Today the Texas Advanced Computing Center (TACC) announced that its new Chameleon testbed is in full production for researchers across the country. Designed to help investigate and develop the promising future of cloud-based science, the NSF-funded Chameleon is a configurable, large-scale environment for testing and demonstrate new concepts.
Chameleon will be an important resource not only for the dynamically evolving field of cloud computing but also as an important instrument for experimental computer science,” said Chameleon primary investigator Kate Keahey, computer scientist at Argonne National Laboratory and CI Senior Fellow.
Other academic partners on the project include the International Center for Advanced Internet Research at Northwestern University, Network-Based Computing Laboratory at The Ohio State University, and the UTSA Cloud and BigData Laboratory at The University of Texas at San Antonio. The project also includes partnerships with Dell, Intel, Rackspace, and the Global Environment for Network Innovations (GENI), a virtual laboratory for networking and distributed systems research and education.
Located at the CI and TACC, the Chameleon hardware will ultimately consist of 650 cloud nodes with five petabytes of storage and a 100Gbps network between the sites. The environment allows users to test new virtualization technologies that enhance the reliability, security and performance of cloud computing.
Chameleon allows us to reach new communities of researchers that our current systems don’t serve,” said Dan Stanzione, executive director at TACC and a co-investigator. “While other TACC production systems support science that makes use of large scale computing, we’ve never had a way for researchers to experiment on the computing systems themselves. Chameleon provides a platform for computer scientists and other researchers to explore techniques and tools to make cloud computing systems and future computing platforms more effective.”
Like its namesake, Chameleon is adaptable, designed to support a variety of cloud research methods. To support users building cloud services and platforms, Chameleon includes persistent infrastructure clouds. To support researchers investigating low-level software for clouds, Chameleon provides “bare metal” provisioning of hardware where users can specify and modify the full software stack they experiment on.
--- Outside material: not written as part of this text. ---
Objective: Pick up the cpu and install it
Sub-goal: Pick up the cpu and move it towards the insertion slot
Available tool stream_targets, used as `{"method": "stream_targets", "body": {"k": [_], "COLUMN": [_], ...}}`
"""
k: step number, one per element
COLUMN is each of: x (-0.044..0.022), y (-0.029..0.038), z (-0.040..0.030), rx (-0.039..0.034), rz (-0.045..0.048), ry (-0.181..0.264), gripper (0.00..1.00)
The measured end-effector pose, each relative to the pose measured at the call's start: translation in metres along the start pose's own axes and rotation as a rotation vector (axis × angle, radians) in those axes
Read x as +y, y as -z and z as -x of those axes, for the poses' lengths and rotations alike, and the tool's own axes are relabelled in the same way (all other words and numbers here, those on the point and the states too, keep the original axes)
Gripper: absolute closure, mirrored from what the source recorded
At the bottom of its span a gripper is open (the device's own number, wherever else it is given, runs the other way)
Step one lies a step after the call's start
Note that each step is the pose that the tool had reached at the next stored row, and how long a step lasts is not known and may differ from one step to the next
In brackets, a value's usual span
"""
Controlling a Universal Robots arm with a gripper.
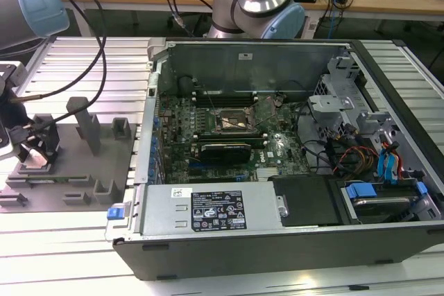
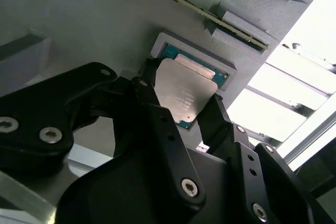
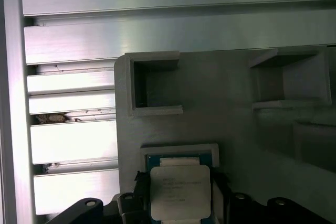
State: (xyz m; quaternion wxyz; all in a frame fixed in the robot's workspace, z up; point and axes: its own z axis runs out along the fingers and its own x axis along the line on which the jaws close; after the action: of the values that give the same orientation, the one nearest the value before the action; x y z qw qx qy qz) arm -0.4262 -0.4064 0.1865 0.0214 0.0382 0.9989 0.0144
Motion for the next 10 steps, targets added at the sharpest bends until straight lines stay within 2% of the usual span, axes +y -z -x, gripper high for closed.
{"method": "stream_targets", "body": {"k": [7, 10], "x": [0.0, 0.0002], "y": [0.0001, 0.004], "z": [0.0, 0.0002], "rx": [0.0001, 0.0001], "rz": [-0.0001, 0.0], "ry": [0.0, 0.0], "gripper": [0.45, 0.45]}}
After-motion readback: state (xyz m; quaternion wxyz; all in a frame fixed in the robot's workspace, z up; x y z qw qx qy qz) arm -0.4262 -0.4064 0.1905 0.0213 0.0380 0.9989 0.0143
For researchers that want dedicated, but not fully custom environments, Chameleon provides pre-configured software stacks that are provisioned on bare metal.
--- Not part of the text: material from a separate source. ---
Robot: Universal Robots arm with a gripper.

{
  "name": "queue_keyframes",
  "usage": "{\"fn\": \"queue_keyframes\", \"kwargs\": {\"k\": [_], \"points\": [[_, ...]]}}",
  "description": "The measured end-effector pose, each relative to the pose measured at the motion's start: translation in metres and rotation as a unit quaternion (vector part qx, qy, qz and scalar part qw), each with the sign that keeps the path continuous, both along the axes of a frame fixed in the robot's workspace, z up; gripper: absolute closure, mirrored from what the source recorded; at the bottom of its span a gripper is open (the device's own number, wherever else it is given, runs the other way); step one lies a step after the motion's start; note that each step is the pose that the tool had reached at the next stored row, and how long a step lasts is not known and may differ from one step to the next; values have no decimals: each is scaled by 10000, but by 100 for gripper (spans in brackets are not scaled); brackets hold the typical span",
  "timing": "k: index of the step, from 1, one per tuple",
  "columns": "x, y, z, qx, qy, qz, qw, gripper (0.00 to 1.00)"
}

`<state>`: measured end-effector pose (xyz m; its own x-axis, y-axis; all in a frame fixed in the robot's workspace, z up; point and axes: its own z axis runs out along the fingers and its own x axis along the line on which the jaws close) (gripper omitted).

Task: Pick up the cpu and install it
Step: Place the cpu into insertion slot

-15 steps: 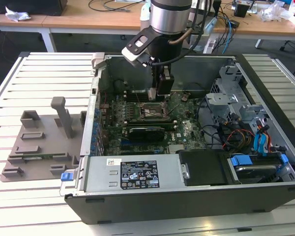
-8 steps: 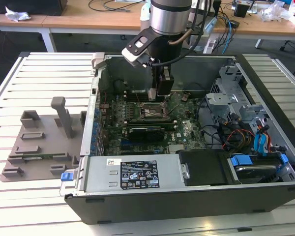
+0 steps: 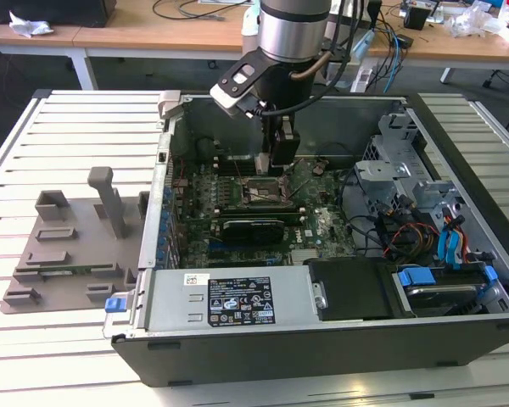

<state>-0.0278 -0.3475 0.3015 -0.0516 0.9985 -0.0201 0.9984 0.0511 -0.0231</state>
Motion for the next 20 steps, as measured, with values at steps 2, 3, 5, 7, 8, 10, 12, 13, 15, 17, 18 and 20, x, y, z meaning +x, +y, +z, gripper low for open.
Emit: {"fn": "queue_keyframes", "kwargs": {"k": [2, 3, 5, 7, 8, 10, 12, 13, 15, 17, 18, 20], "points": [[0, 0, -15, 0, 0, 0, 10000, 45], [0, 0, -26, 0, 0, 0, 10000, 45], [0, 0, -37, 0, 0, 0, 10000, 45], [0, 0, -46, -1, 0, 0, 10000, 45], [0, 0, -51, -1, 0, 0, 10000, 45], [0, 0, -70, 0, 0, 0, 10000, 45], [0, 0, -88, -1, 0, 0, 10000, 45], [0, 0, -93, -1, 0, 0, 10000, 45], [0, 0, -100, -1, 0, 0, 10000, 45], [0, 0, -102, -1, 0, 0, 10000, 45], [0, 0, -104, -1, 0, 0, 10000, 45], [0, 0, -114, -1, 0, 0, 10000, 45]]}}
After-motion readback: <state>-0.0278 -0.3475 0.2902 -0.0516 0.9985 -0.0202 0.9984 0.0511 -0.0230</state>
With Chameleon able to support a wide variety of computer architectures, researchers can mix and match hardware, software and networking components and test their performance. This flexibility is expected to benefit many scientific communities, including the growing field of cyber-physical systems, which integrates computation into physical infrastructure to test the use of cloud computing across areas from machine learning and adaptive operating systems to climate simulations and flood prediction.
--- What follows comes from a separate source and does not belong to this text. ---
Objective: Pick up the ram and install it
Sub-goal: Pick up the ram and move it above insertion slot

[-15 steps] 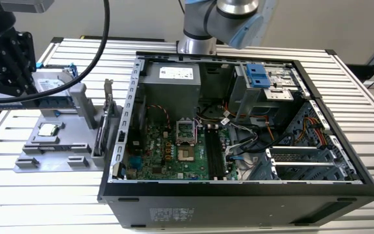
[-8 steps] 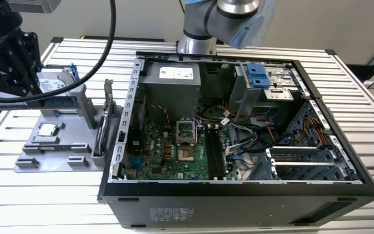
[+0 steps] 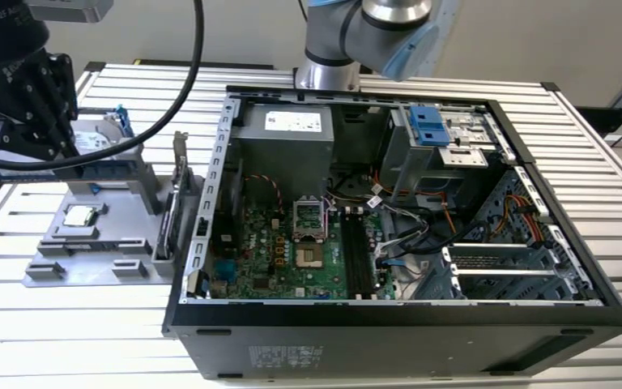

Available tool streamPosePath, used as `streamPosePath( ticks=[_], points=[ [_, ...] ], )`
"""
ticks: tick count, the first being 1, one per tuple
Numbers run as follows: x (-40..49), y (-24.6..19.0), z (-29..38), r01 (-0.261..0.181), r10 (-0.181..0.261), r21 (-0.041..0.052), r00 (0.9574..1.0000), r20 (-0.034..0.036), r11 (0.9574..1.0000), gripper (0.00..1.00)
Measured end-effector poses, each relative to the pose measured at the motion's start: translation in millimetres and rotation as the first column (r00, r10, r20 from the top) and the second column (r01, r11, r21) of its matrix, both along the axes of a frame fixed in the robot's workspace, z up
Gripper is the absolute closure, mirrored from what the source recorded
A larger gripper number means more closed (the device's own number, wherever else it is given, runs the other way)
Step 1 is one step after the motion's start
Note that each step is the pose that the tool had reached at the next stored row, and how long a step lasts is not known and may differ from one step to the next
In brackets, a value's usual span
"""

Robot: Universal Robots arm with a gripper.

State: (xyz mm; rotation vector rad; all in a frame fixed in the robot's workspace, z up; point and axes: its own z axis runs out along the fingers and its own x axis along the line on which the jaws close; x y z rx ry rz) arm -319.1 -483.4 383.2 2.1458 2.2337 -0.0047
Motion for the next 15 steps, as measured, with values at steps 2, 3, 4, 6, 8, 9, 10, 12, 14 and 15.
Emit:
streamPosePath(
  ticks=[2,3,4,6,8,9,10,12,14,15],
  points=[
    [2.0,0.0,-0.1,0.000,0.000,0.0001,1.0000,0.0000,1.0000,1.00],
    [2.9,0.0,0.0,0.000,0.000,0.0001,1.0000,0.0001,1.0000,1.00],
    [3.9,0.0,0.0,0.000,0.000,0.0000,1.0000,0.0001,1.0000,1.00],
    [5.8,0.0,0.0,0.000,0.000,0.0000,1.0000,0.0000,1.0000,1.00],
    [7.5,0.0,0.0,0.000,0.000,0.0000,1.0000,0.0000,1.0000,1.00],
    [8.1,0.0,0.0,0.000,0.000,0.0001,1.0000,0.0000,1.0000,1.00],
    [8.7,0.0,0.0,0.000,0.000,0.0001,1.0000,0.0000,1.0000,1.00],
    [10.0,0.0,-0.1,0.000,0.000,0.0002,1.0000,0.0001,1.0000,1.00],
    [11.2,0.0,-0.1,0.000,0.000,0.0001,1.0000,0.0001,1.0000,1.00],
    [11.8,0.0,-0.1,0.000,0.000,0.0001,1.0000,0.0001,1.0000,1.00]
  ],
)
Another aspect that makes Chameleon unique is the ability of researchers to test the tradeoffs between different kinds of networks such as InfiniBand, Ethernet, cloud applications, and the upcoming OmniPath. In the future, the system will support low power processors, general processing units (GPUs) and field programmable gate arrays (FPGAs), as well as a variety of network interconnects and storage devices. The research team plans to add new capabilities in response to community demand or when innovative new products are released.
Chameleon partnerships will also include production clouds in both science and industry to help researchers understand and express problems relevant to these fields. The project will partner with existing research clouds operated by CERN and the Open Science Data Cloud, who can provide a level of openness that most private cloud centers cannot.
We are excited about Chameleon’s ability to provide resources for a very wide range of computer science experiments,” Keahey said. “Everything from Big Data to Big Compute, exploring both homogenous and heterogeneous hardware capabilities, and accommodating a wide range of user skills from research to education.”